## WORK TO COMPLETE
From the data below, return all lines holding the string "object".

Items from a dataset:
=== Section Start ===
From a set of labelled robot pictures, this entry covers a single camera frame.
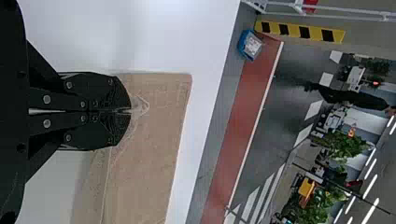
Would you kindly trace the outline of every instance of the yellow object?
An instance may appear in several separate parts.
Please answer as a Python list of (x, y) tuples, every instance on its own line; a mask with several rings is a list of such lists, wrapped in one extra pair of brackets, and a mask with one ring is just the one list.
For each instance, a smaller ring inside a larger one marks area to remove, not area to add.
[(310, 39), (315, 41), (326, 41), (336, 44), (342, 44), (346, 34), (346, 32), (343, 30), (327, 29), (317, 26), (297, 25), (285, 22), (263, 21), (260, 19), (256, 21), (254, 29), (259, 33), (287, 35), (290, 37)]
[(308, 198), (309, 195), (314, 191), (314, 188), (315, 188), (315, 181), (306, 177), (303, 181), (303, 184), (298, 189), (298, 193), (301, 196)]

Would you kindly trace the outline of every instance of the beige cardboard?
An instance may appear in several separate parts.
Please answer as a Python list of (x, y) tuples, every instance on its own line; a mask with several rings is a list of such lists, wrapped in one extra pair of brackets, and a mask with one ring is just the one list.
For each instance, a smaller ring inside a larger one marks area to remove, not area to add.
[(123, 74), (119, 78), (143, 104), (133, 111), (131, 126), (117, 147), (94, 152), (76, 196), (73, 223), (165, 222), (191, 76)]

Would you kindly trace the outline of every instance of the yellow and black striped barrier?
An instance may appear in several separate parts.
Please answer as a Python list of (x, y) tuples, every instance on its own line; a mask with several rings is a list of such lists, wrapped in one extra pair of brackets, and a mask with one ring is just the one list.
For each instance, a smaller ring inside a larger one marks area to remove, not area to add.
[(290, 37), (333, 42), (336, 44), (341, 44), (346, 34), (343, 30), (262, 20), (256, 21), (254, 29), (259, 33), (287, 35)]

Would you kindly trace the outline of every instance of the white railing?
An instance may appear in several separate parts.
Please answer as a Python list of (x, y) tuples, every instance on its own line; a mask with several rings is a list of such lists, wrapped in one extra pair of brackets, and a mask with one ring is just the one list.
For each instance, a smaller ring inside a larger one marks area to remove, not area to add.
[[(303, 4), (303, 0), (295, 0), (294, 2), (276, 2), (269, 0), (241, 0), (242, 2), (253, 7), (261, 14), (266, 15), (279, 15), (279, 16), (296, 16), (296, 17), (312, 17), (312, 18), (324, 18), (324, 19), (341, 19), (341, 20), (354, 20), (354, 21), (390, 21), (396, 22), (396, 13), (389, 11), (377, 11), (377, 10), (366, 10), (358, 8), (346, 8), (346, 7), (325, 7), (325, 6), (313, 6)], [(296, 13), (289, 12), (269, 12), (267, 11), (267, 6), (282, 6), (291, 7)], [(320, 15), (320, 14), (307, 14), (304, 12), (303, 8), (314, 8), (328, 11), (338, 11), (346, 13), (356, 13), (359, 16), (341, 16), (341, 15)]]

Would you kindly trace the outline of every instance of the red stripe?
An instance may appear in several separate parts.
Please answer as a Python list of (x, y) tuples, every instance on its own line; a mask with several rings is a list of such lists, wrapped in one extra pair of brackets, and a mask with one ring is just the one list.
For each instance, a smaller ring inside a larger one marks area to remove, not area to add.
[(280, 46), (280, 41), (262, 37), (266, 44), (262, 54), (254, 63), (246, 62), (242, 71), (201, 224), (224, 222), (224, 208), (231, 199)]

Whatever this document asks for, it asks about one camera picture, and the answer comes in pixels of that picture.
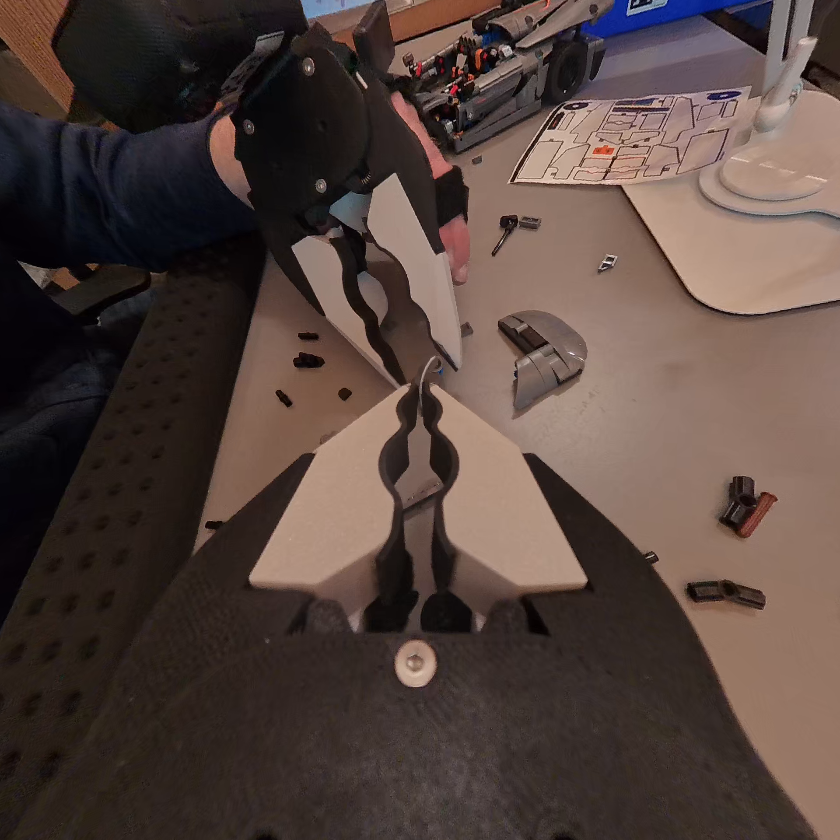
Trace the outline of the wooden board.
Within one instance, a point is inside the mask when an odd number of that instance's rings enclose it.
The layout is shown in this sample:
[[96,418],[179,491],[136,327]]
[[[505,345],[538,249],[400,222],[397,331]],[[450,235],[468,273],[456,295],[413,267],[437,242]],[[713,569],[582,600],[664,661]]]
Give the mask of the wooden board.
[[465,22],[501,1],[422,1],[390,13],[392,35],[399,44]]

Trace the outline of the grey lego car model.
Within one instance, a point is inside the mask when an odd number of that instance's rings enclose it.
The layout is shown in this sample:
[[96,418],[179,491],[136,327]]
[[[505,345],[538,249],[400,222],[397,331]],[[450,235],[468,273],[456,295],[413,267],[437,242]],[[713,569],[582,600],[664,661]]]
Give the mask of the grey lego car model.
[[572,99],[598,74],[606,52],[584,26],[613,1],[500,2],[456,41],[426,58],[405,53],[405,94],[445,149],[467,151],[544,105]]

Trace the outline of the lego sticker sheet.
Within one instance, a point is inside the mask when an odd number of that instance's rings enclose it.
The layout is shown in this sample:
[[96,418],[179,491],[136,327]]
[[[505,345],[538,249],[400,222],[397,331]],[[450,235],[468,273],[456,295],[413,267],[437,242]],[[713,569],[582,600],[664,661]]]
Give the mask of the lego sticker sheet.
[[509,183],[628,186],[695,172],[722,161],[750,125],[757,108],[751,91],[566,102],[543,122]]

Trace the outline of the black angled lego connector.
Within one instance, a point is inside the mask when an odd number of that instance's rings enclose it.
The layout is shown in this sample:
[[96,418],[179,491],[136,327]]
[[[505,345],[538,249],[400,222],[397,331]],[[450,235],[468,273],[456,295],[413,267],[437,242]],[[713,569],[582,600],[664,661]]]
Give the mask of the black angled lego connector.
[[761,590],[730,580],[689,582],[686,594],[697,604],[728,602],[753,610],[763,610],[767,604],[766,595]]

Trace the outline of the blue plastic bin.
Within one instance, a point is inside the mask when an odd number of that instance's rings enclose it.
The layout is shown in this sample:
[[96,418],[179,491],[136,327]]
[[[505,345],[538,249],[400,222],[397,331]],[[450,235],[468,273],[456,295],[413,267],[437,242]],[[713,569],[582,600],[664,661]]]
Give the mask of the blue plastic bin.
[[740,11],[752,6],[764,8],[759,22],[769,22],[772,3],[764,1],[615,1],[597,22],[583,24],[582,32],[607,38],[721,10]]

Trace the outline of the white rounded base board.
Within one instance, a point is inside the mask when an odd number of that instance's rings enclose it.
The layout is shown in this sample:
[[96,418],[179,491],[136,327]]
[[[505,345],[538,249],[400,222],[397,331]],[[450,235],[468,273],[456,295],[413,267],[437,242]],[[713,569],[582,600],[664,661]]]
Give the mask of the white rounded base board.
[[693,298],[746,316],[838,301],[838,218],[731,211],[700,193],[702,169],[624,187]]

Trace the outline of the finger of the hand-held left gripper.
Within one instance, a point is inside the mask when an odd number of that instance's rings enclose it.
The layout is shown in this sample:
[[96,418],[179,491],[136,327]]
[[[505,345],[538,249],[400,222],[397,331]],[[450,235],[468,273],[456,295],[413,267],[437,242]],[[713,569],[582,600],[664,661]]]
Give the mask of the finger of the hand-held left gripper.
[[382,284],[346,234],[309,236],[292,247],[324,317],[393,386],[406,376],[382,332],[389,304]]
[[448,257],[441,245],[429,242],[398,174],[373,189],[367,228],[377,247],[403,269],[429,339],[453,369],[460,369],[462,334]]

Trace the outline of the person's dark blue clothing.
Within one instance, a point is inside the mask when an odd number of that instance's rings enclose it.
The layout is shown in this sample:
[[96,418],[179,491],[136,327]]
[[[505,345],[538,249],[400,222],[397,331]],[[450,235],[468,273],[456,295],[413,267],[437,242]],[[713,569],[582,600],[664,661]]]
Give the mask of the person's dark blue clothing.
[[89,326],[32,280],[2,292],[3,621],[154,302],[151,286]]

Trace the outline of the black round lego disc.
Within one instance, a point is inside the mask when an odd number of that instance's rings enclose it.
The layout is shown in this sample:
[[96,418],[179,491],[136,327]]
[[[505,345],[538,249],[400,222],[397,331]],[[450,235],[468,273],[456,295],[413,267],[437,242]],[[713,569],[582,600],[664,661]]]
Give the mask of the black round lego disc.
[[426,634],[470,634],[473,613],[453,592],[436,591],[423,604],[421,629]]

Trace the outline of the grey lego wheel arch assembly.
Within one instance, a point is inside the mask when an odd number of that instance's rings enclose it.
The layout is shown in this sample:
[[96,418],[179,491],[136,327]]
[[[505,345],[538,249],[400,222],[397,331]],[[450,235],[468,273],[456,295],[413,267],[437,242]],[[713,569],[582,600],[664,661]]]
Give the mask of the grey lego wheel arch assembly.
[[513,375],[513,407],[517,412],[583,372],[586,343],[557,316],[546,311],[517,311],[501,318],[497,326],[520,351]]

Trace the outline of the black office chair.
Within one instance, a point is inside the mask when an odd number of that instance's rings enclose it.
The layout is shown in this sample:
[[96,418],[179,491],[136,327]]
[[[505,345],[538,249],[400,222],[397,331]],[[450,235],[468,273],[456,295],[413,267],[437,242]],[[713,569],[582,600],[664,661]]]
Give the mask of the black office chair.
[[152,274],[131,266],[100,266],[74,287],[52,297],[82,326],[91,326],[110,306],[150,288]]

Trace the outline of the person's left hand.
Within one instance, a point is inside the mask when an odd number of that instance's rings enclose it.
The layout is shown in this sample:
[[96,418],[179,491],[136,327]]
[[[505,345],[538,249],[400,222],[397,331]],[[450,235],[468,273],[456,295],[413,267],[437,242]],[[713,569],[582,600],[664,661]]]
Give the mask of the person's left hand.
[[[413,105],[406,101],[399,91],[392,93],[391,100],[396,112],[421,142],[434,179],[438,180],[447,176],[454,167],[445,159],[428,134]],[[470,258],[469,230],[464,215],[460,214],[449,219],[440,227],[439,235],[448,257],[453,282],[461,286],[468,279]]]

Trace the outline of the black perforated rail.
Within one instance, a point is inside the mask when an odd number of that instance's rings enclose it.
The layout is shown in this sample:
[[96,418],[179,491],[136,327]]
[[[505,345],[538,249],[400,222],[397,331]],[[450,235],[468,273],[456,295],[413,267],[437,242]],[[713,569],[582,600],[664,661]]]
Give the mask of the black perforated rail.
[[174,263],[7,615],[2,838],[74,760],[192,552],[265,264],[257,233]]

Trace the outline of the brown wooden panel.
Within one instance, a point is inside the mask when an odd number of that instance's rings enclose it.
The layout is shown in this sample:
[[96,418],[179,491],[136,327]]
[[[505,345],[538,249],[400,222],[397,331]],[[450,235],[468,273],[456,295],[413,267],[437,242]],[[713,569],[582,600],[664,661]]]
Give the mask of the brown wooden panel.
[[52,47],[67,1],[2,1],[2,41],[68,113],[74,88]]

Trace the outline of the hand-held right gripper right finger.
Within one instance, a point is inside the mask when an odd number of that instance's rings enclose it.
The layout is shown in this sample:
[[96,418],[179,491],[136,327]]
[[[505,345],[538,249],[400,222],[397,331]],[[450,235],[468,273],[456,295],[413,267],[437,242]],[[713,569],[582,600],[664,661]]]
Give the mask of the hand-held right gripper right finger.
[[497,602],[588,584],[520,447],[440,386],[423,384],[436,592],[484,616]]

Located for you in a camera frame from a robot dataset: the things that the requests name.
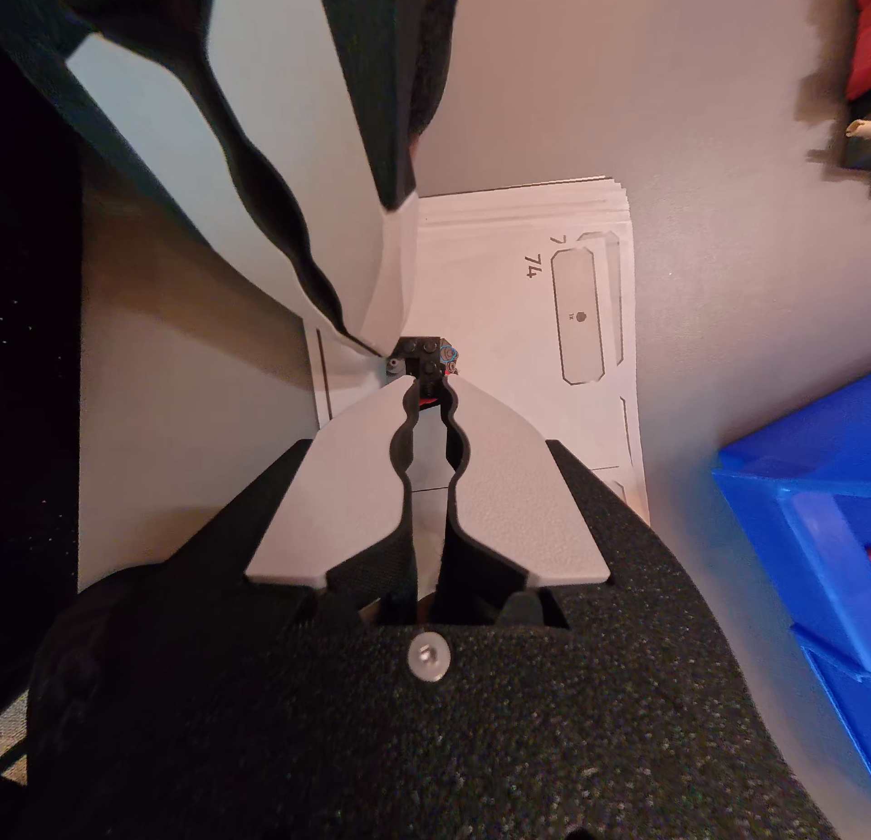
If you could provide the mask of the blue plastic bin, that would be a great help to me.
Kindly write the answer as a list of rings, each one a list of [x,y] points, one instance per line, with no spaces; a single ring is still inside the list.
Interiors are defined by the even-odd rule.
[[[713,477],[870,761],[870,377],[724,447]]]

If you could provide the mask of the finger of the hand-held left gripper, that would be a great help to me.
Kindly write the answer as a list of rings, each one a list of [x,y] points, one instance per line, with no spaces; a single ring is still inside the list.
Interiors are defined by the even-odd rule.
[[[275,197],[290,202],[296,270],[335,332],[391,351],[414,289],[418,195],[382,212],[321,0],[209,0],[206,60]]]
[[[212,76],[206,45],[179,48],[176,42],[167,54],[145,55],[104,32],[83,42],[69,65],[216,254],[283,308],[368,351],[322,323],[300,286],[292,205],[275,197],[264,160],[245,141]]]

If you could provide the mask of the red black brick model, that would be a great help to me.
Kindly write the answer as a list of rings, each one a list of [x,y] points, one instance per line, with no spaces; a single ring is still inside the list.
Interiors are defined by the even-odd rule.
[[[843,166],[870,171],[870,0],[855,0],[857,24],[845,90],[850,122],[845,129]]]

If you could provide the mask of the small black red brick assembly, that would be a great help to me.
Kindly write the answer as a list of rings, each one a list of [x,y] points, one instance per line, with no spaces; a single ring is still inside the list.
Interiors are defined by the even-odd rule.
[[[419,381],[419,410],[440,404],[443,378],[457,374],[458,350],[438,336],[403,336],[386,359],[386,379],[401,376]]]

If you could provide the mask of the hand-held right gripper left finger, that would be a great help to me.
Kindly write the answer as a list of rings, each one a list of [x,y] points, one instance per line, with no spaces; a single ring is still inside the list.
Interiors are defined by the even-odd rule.
[[[402,376],[315,436],[245,576],[348,598],[356,609],[413,602],[413,434],[419,383]]]

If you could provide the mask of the white instruction booklet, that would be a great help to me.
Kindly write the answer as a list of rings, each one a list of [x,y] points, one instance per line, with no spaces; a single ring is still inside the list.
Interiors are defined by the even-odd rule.
[[[421,203],[416,295],[403,333],[459,352],[458,375],[557,441],[648,518],[637,415],[629,198],[613,179],[466,192]],[[386,366],[305,326],[321,429],[387,384]],[[412,495],[454,468],[423,419]]]

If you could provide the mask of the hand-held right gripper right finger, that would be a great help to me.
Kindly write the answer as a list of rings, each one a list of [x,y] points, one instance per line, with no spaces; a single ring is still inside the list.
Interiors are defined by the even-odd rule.
[[[440,619],[495,619],[512,595],[611,576],[548,443],[457,375],[443,382],[449,484]]]

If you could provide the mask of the black dimpled rounded object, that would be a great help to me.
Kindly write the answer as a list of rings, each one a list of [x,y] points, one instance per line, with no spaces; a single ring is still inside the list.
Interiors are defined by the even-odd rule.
=== Section End ===
## RESPONSE TO THE TASK
Would you kindly trace the outline of every instance of the yellow object?
If you could provide the mask of the black dimpled rounded object, that would be a great help to me.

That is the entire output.